■ **Assigned task**:
Where the string "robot" appears in a line of the data, show that line.

Extracted records:
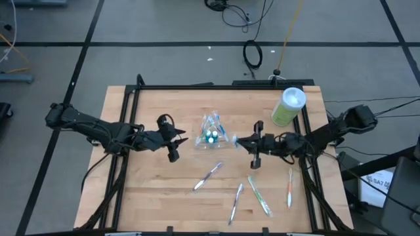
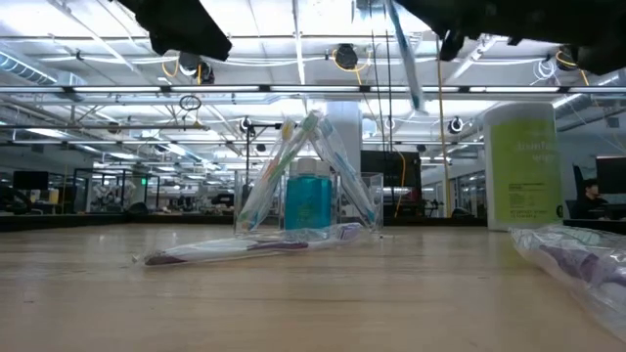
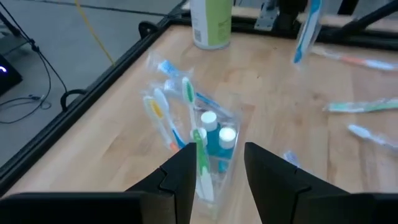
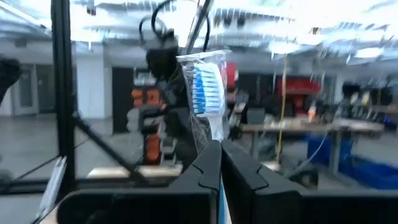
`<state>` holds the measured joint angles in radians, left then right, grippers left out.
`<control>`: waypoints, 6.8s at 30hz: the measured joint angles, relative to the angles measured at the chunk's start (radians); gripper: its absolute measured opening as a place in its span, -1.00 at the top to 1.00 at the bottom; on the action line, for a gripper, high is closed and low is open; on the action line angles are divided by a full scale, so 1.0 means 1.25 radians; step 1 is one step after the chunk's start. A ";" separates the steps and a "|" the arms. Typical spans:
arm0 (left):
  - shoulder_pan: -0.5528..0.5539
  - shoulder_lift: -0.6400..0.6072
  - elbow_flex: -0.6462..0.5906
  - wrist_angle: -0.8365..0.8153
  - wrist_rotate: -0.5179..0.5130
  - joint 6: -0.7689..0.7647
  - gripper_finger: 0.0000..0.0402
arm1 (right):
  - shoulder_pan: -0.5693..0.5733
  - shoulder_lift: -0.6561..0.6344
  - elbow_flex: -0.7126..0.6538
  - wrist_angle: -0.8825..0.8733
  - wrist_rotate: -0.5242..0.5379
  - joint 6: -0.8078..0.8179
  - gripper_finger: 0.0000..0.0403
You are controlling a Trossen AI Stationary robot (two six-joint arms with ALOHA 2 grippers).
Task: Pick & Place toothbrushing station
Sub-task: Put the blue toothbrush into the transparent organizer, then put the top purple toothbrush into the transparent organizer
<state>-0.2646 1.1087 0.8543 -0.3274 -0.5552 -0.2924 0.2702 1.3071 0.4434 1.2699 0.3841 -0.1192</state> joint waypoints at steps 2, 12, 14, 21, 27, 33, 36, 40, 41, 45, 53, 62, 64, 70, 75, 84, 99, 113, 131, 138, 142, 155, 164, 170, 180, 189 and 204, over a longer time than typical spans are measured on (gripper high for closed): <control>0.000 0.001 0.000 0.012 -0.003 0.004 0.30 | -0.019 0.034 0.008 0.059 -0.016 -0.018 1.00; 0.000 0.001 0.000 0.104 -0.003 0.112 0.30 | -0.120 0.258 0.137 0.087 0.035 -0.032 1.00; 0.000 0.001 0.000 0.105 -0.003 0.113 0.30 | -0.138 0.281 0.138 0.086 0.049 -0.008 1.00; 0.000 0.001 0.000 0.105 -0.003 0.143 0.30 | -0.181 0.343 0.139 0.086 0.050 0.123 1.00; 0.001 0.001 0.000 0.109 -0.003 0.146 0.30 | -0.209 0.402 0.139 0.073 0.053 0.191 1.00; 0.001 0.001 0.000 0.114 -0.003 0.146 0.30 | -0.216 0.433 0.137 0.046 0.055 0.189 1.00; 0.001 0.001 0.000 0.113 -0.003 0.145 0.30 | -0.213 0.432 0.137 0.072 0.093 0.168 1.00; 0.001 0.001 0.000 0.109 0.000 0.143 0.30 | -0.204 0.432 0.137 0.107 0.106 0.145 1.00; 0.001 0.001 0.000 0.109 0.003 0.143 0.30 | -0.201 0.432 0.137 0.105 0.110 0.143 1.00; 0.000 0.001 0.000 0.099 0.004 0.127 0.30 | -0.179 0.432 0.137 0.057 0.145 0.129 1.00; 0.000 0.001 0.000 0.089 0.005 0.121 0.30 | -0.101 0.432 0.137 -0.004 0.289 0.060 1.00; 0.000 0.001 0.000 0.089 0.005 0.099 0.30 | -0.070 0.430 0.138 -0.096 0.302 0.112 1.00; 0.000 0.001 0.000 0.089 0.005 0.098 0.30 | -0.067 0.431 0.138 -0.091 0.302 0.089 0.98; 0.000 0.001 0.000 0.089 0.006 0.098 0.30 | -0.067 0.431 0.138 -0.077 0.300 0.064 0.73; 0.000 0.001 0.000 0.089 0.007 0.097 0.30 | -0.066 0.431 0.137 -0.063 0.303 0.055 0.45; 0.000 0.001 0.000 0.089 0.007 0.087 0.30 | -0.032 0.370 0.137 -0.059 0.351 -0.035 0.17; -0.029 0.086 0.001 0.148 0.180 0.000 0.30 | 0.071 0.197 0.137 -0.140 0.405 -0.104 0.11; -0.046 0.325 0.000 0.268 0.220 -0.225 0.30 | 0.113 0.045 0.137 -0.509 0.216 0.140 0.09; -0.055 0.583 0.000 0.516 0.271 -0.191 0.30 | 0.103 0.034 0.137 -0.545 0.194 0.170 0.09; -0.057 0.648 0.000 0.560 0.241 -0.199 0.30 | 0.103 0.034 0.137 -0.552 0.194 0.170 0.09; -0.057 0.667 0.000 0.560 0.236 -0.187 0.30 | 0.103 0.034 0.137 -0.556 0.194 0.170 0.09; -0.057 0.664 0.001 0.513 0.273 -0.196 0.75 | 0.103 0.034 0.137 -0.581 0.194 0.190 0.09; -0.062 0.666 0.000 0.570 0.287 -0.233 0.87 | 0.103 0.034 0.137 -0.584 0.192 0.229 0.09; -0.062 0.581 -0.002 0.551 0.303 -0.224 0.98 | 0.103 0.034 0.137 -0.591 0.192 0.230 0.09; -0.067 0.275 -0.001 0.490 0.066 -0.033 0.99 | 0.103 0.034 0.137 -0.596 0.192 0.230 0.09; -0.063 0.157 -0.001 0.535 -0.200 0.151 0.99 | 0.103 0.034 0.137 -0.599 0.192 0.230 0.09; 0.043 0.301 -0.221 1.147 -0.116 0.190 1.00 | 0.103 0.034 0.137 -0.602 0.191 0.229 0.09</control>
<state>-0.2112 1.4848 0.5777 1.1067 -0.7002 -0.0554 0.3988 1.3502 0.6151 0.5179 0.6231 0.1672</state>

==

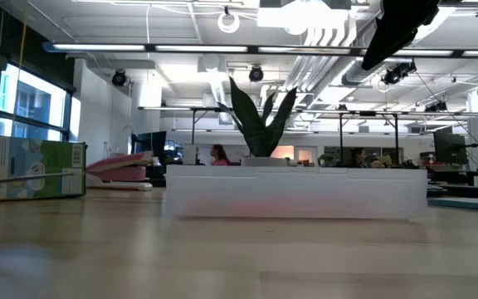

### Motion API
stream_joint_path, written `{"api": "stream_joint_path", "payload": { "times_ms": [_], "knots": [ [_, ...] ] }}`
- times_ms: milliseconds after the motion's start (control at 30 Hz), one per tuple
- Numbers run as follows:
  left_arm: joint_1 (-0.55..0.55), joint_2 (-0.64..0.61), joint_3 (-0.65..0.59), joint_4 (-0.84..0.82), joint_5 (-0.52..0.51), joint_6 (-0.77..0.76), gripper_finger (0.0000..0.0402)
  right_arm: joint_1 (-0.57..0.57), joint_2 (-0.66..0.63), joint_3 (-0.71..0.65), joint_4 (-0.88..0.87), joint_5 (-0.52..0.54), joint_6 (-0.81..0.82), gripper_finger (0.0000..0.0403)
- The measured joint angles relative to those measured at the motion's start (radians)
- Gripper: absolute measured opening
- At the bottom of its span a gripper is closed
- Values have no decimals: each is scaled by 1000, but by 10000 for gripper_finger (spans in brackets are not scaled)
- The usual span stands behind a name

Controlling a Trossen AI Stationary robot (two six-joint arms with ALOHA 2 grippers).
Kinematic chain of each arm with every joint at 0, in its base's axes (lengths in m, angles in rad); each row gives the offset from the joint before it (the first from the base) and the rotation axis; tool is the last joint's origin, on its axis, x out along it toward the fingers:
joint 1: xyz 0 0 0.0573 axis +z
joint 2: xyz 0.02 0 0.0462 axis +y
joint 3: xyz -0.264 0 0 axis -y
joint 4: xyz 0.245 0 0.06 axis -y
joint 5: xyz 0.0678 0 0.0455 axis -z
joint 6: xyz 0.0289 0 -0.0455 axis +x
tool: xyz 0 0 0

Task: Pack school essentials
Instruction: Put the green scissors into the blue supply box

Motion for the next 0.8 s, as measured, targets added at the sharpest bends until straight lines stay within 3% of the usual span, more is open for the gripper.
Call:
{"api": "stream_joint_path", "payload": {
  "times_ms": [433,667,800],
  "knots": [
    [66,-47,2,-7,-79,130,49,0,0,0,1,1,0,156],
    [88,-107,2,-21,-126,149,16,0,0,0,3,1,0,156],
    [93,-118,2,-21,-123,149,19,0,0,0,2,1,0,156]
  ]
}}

■ **Reply to the task**:
You are controlling a Trossen AI Stationary robot (two six-joint arms with ALOHA 2 grippers).
Controlling a Trossen AI Stationary robot (two six-joint arms with ALOHA 2 grippers).

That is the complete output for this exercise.